■ EXERCISE BRIEF: Once the pictures are set aside, transcribe each line of the data exactly.

■ AVAILABLE DATA:
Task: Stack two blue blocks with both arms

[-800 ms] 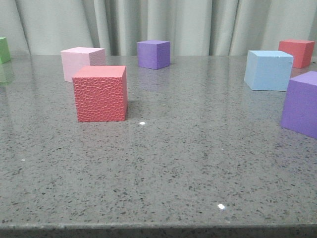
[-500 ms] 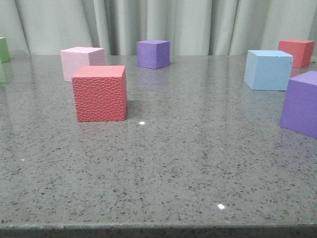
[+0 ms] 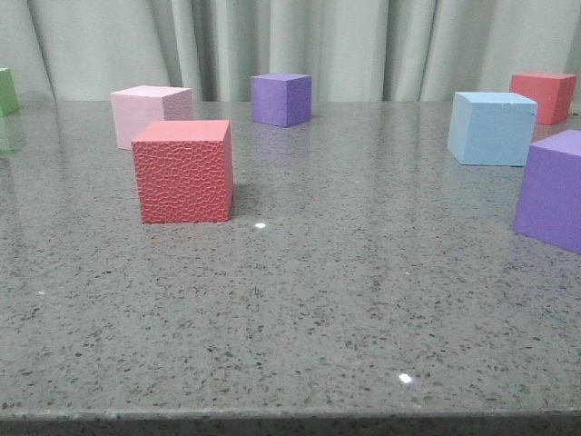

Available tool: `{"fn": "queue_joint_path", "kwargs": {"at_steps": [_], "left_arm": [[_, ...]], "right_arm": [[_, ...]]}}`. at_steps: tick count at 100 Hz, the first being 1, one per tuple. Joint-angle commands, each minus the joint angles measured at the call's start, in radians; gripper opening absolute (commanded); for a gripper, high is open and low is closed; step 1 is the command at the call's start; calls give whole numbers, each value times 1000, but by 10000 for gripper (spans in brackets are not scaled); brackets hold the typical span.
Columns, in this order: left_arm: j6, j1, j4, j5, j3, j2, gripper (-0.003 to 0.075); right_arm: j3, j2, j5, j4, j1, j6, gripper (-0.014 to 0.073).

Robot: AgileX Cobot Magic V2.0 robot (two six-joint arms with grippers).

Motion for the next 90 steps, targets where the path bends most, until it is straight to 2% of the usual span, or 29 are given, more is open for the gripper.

■ TASK ANSWER:
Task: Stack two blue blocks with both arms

[-800 ms] 
[-500 ms] 
[+0 ms] 

Available tool: `{"fn": "queue_joint_path", "kwargs": {"at_steps": [_], "left_arm": [[_, ...]], "right_arm": [[_, ...]]}}`. at_steps: tick count at 100 Hz, the first being 1, one per tuple. Joint-angle commands, each minus the joint angles measured at the call's start, in radians; gripper opening absolute (commanded); for a gripper, high is open and low is closed; step 1 is the command at the call's start; calls give whole numbers, each value times 1000, but by 10000 for gripper (spans in brackets are not scaled); brackets hold the typical span.
Columns, in this order: left_arm: j6, j1, j4, j5, j3, j2, gripper (-0.003 to 0.075); right_arm: j3, j2, j5, j4, j1, j6, gripper (-0.014 to 0.073).

Robot: AgileX Cobot Magic V2.0 robot (two six-joint arms with grippers).

Motion for the next 90 steps, targets where the path bends most, until it is straight to 2% of the usual span, or 29 are given, more is open for the gripper.

Nothing else is required to complete this exercise.